Excerpt: The Duke Of Daring | The Untouchables | Author Darcy Burke
Darcy Burke

Excerpt: The Duke of Daring

Book 2: The Untouchables

Chapter One

London, 1816

“Hellfire, that one’s got the luck of the devil tonight,” Andrew Wentworth, fourth Earl of Dartford, remarked to one of his companions. Andrew didn’t know the gentleman currently scooping up his winnings, but he was causing a stir.

His friend, Edgar Charles, nodded. “Never seen him before. You?”

Andrew shook his head. The gentleman looked young, his fresh face framed with dark sideburns that cloaked the upper edge of his jaw.

The banker, one of the fairer as far as gaming hells went, nodded toward the young man as he finished paying out his winnings.

The lad’s gloved fingers, slender and long—almost graceful—swept the bounty across the table and scooped it up. He stashed the profit inside his coat, perhaps in a pocket sewn into the lining. Everyone in the room would know exactly where to find it, should they wish to rob him outside.

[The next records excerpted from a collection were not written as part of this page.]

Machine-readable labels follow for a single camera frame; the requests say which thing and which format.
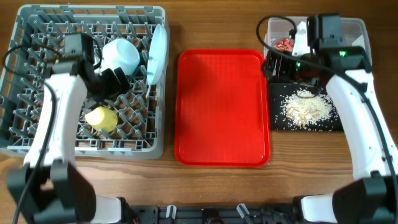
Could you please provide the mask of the red snack wrapper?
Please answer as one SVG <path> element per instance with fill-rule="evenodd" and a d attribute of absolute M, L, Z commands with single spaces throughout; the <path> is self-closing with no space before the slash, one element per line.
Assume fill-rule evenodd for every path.
<path fill-rule="evenodd" d="M 294 43 L 287 38 L 283 38 L 276 42 L 274 47 L 281 52 L 293 52 Z"/>

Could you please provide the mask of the small light blue bowl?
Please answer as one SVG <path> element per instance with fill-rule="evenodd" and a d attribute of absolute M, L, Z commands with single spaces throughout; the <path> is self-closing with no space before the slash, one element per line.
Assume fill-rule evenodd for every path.
<path fill-rule="evenodd" d="M 138 67 L 141 57 L 138 50 L 126 39 L 115 39 L 103 47 L 101 71 L 121 68 L 126 76 L 131 76 Z"/>

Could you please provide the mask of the yellow cup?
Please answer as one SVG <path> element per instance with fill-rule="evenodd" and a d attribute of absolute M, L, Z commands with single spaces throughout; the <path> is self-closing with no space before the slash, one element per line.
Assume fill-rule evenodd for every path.
<path fill-rule="evenodd" d="M 85 115 L 86 122 L 96 131 L 111 132 L 118 125 L 118 116 L 115 111 L 99 106 Z"/>

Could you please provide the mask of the light blue plate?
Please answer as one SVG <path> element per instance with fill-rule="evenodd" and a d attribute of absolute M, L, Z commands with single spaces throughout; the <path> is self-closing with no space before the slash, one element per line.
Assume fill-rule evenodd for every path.
<path fill-rule="evenodd" d="M 167 31 L 157 24 L 150 43 L 147 63 L 147 84 L 156 85 L 161 76 L 167 55 Z"/>

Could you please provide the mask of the white plastic fork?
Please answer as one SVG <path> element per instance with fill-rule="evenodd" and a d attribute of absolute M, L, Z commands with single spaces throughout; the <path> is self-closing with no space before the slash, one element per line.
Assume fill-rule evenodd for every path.
<path fill-rule="evenodd" d="M 146 92 L 146 98 L 149 99 L 150 91 L 152 89 L 152 85 L 148 86 L 147 92 Z"/>

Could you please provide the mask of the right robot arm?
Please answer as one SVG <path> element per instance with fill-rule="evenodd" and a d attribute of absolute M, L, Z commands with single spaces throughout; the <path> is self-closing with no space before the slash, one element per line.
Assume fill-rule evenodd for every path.
<path fill-rule="evenodd" d="M 396 223 L 397 147 L 374 89 L 372 65 L 360 46 L 347 46 L 338 14 L 307 18 L 306 41 L 286 54 L 268 47 L 267 59 L 289 64 L 289 79 L 317 79 L 340 117 L 354 181 L 330 194 L 295 197 L 292 223 Z"/>

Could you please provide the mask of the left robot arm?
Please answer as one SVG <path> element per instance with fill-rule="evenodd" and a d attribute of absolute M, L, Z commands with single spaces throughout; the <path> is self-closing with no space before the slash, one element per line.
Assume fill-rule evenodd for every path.
<path fill-rule="evenodd" d="M 139 223 L 123 197 L 100 197 L 75 166 L 75 138 L 85 100 L 95 110 L 130 90 L 120 68 L 96 74 L 102 54 L 84 33 L 67 34 L 64 51 L 45 63 L 44 102 L 22 168 L 7 173 L 17 204 L 14 221 L 27 223 Z"/>

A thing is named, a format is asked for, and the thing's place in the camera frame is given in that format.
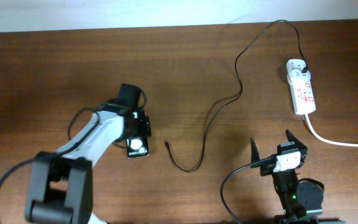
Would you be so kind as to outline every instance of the power strip socket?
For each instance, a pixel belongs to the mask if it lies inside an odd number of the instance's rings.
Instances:
[[[310,72],[302,73],[305,67],[304,60],[291,59],[287,62],[287,79],[291,87],[293,108],[298,115],[310,114],[316,110]]]

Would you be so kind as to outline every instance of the wood surface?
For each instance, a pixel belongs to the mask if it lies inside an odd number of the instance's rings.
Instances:
[[[358,142],[358,21],[295,24],[312,75],[316,132]],[[294,114],[285,64],[300,56],[286,24],[272,27],[239,59],[244,92],[212,125],[200,170],[186,174],[169,160],[164,140],[180,165],[191,168],[197,162],[208,111],[239,90],[235,57],[266,25],[0,34],[0,178],[39,151],[64,145],[68,123],[80,108],[97,106],[117,96],[121,83],[130,83],[148,97],[151,155],[128,160],[122,149],[106,151],[93,172],[99,217],[111,223],[232,221],[219,196],[221,182],[249,163],[250,137],[267,157],[287,141],[289,129],[309,147],[300,177],[326,186],[321,218],[358,223],[358,148],[317,140]],[[3,223],[25,223],[29,174],[30,166],[4,184]],[[235,175],[224,193],[245,222],[283,213],[272,178],[260,177],[257,169]]]

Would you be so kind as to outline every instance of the power strip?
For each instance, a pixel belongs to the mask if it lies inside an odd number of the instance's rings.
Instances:
[[[311,75],[306,67],[306,62],[300,59],[291,59],[287,62],[287,79],[291,87],[293,109],[296,114],[302,115],[311,133],[319,140],[338,146],[358,147],[358,144],[343,143],[327,140],[314,131],[309,114],[316,110],[313,91],[311,90]]]

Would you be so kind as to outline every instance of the white cable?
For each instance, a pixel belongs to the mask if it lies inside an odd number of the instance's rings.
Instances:
[[[316,133],[316,131],[314,131],[311,123],[310,123],[310,120],[309,120],[309,116],[307,114],[304,115],[304,118],[306,119],[306,123],[308,124],[308,127],[309,127],[309,130],[311,131],[311,133],[316,136],[316,138],[318,138],[319,140],[323,141],[323,142],[326,142],[326,143],[330,143],[330,144],[335,144],[335,145],[338,145],[338,146],[350,146],[350,147],[358,147],[358,144],[353,144],[353,143],[343,143],[343,142],[335,142],[335,141],[330,141],[330,140],[327,140],[325,138],[322,138],[320,135],[318,135]]]

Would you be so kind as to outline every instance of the white background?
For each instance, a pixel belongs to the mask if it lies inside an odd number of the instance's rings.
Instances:
[[[0,32],[358,19],[351,0],[0,0]]]

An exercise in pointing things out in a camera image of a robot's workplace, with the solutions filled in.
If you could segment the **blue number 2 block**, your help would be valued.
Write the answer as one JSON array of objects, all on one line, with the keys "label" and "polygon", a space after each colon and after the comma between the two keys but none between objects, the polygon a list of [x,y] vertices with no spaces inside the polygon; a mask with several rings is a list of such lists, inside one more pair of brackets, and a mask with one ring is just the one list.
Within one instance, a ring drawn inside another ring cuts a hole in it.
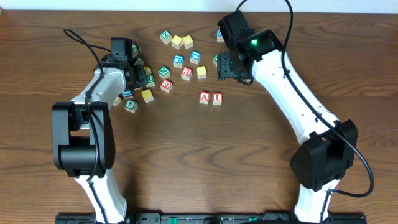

Andrew glanced around at tonight’s visitors—young bucks and rakes, a few working men. He didn’t think anyone would accost the man, but he also doubted the fellow’s ability to defend himself. He was on the shorter side and a bit thick. His legs were long, however, so perhaps he could outrun trouble if necessity required.

Charles gestured toward the table. “Again?”

Andrew was more interested in this mysterious gentleman than in continuing his own play. But then gambling was not his favorite pastime, as it was Charles’s.

The banker called for the next round, and the unknown gentleman went in again, placing his bets on the various cards. It was a game of chance, yet the man looked as though he had a strategy. That alone was enough to pique Andrew’s curiosity. He watched as the round started up. Immediately, Charles began to lose heavily. The unknown gentleman, however, continued to have incredible luck.

By the end of the round, Charles was lamenting his misfortune. “Do save me from myself,” he said to Andrew and the rest of their group.

It was a commonplace plea from their friend, and one of the reasons they ventured forth as a group. Each had their vice and relied on the others to keep them in check. Except for Andrew. His only vice was that he’d rather be out, be doing…anything but staying home alone.

Was that really a vice?

Of course it wasn’t. For Andrew, though, it might be termed a compulsion.

The portly young gentleman appeared to be without company, which was odd, and not just because Andrew would never dream of spending an evening thus. Again, he scooped up his winnings, but Andrew noted he stashed them in a different pocket within his coat.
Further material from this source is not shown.